2. Automatic Type Detection

The csv module treats the file like a plain-text and each datum is stored as a sequence of strings.

dtypes = [type(item) for item in data[1]]
print(dtypes)

Output:

[<class 'str'>, <class 'str'>, <class 'str'>]

Whereas, pandas.read_csv() automatically detects the suitable type for each column.

print(df.dtypes)

Output:

Year                   int64
Mileage (thousands)    int64
Price                  int64
dtype: object

It also supports easy type conversion of any column using the dtype argument.

3. Columnar Datasets

CSV is one of the oldest and most widely used data serialisation format. At times it is used to store columnar data where one might need to access specific columns post reading.
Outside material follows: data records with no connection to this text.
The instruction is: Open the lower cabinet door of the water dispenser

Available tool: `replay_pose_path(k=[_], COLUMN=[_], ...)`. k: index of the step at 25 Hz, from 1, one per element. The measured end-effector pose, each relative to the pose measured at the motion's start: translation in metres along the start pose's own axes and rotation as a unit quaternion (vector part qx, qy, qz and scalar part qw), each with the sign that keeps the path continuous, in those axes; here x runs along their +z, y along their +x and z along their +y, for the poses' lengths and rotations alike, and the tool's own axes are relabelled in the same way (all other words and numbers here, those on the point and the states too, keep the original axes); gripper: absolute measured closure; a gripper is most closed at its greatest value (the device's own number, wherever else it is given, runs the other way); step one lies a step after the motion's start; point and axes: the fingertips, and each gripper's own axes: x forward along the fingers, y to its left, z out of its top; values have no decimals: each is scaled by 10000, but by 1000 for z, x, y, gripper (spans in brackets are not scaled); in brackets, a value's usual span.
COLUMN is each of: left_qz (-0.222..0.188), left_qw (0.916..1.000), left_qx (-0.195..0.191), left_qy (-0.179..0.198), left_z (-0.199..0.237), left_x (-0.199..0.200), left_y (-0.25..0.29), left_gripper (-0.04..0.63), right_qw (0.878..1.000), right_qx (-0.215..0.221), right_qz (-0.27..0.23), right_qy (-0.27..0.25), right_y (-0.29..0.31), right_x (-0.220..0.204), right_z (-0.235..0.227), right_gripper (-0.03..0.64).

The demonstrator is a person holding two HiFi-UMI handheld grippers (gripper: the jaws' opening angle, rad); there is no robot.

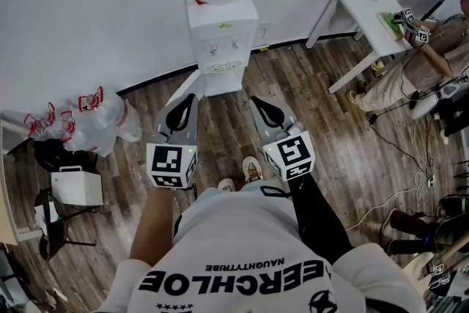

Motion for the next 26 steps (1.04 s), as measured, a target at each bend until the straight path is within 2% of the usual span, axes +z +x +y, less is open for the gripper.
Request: replay_pose_path(k=[3, 26], left_qz=[-21, 72], left_qw=[10000, 9999], left_qx=[-15, 81], left_qy=[14, 75], left_z=[-2, -5], left_x=[1, -2], left_y=[2, 2], left_gripper=[538, 538], right_qw=[9995, 9997], right_qx=[-161, -142], right_qz=[71, -12], right_qy=[-268, -201], right_y=[0, -2], right_x=[-4, -3], right_z=[-5, -13], right_gripper=[616, 615])
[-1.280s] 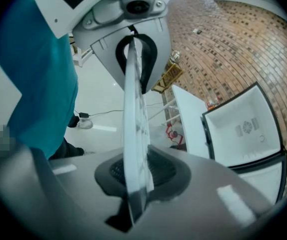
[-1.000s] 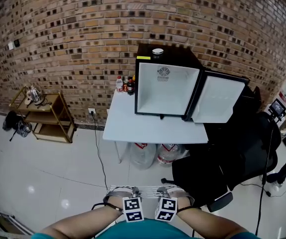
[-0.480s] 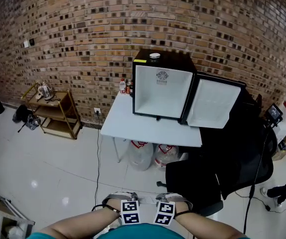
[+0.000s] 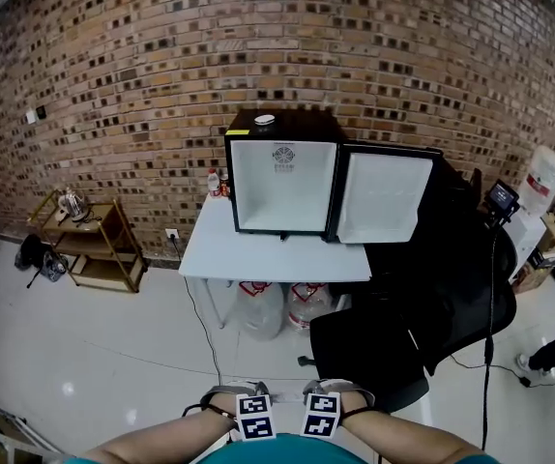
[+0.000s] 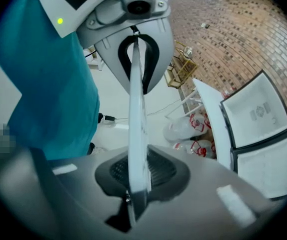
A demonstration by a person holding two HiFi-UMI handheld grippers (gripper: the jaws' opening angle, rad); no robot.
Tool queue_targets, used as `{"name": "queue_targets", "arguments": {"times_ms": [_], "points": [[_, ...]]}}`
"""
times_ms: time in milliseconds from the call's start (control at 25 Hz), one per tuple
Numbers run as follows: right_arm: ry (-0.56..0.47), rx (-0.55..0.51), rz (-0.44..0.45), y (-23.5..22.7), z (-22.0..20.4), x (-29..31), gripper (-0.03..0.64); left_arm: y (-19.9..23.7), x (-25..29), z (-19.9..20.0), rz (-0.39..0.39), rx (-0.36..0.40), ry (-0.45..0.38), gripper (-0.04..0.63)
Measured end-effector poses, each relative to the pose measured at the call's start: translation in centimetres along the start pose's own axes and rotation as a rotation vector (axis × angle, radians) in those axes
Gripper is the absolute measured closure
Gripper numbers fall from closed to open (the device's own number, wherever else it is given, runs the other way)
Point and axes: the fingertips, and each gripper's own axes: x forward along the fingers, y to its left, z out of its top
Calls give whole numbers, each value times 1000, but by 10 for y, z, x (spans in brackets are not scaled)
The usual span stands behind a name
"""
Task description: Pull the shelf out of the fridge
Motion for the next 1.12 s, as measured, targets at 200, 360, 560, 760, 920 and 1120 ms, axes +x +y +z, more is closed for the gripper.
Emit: {"name": "queue_targets", "arguments": {"times_ms": [200, 360, 560, 760, 920, 1120], "points": [[5, 26, -14, -7, 12, 0, 581, 9, -6, -10, 10, 29, 0, 560], [0, 21, -20, -13, 25, 3, 581, 17, -11, -21, 19, 30, 4, 560], [0, 7, -18, -17, 34, 5, 581, 20, -14, -30, 24, 15, 6, 560], [2, -3, -25, -21, 38, 6, 583, 23, -15, -33, 32, 12, 11, 560], [6, -5, -25, -20, 37, 5, 583, 23, -16, -32, 34, 10, 6, 560], [14, -3, -24, -19, 33, 4, 581, 22, -15, -29, 34, 11, 3, 560]]}}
To extract a column (for example Price) from the above data, we have to write a list comprehension:

price = [int(row[2]) for row in data[1:]]
print(price)

Output:

[9991, 9925, 10491, 10990, 9493, 9991, 10490, 9491, 9491, 9990, 9491, 9990, 9990, 9390, 9990, 9990, 9990, 8990, 7990, 5994, 5994, 5500, 11000]

Whereas pandas.read_csv() returns a dataframe from which one can directly access any column using the [ ] (slice) operator.

price = df["Price"].to_list()
print(price)

Output:

[9991, 9925, 10491, 10990, 9493, 9991, 10490, 9491, 9491, 9990, 9491, 9990, 9990, 9390, 9990, 9990, 9990, 8990, 7990, 5994, 5994, 5500, 11000]

This flexibility of accessing data in any direction, surely makes pandas.read_csv() better suited for real world applications.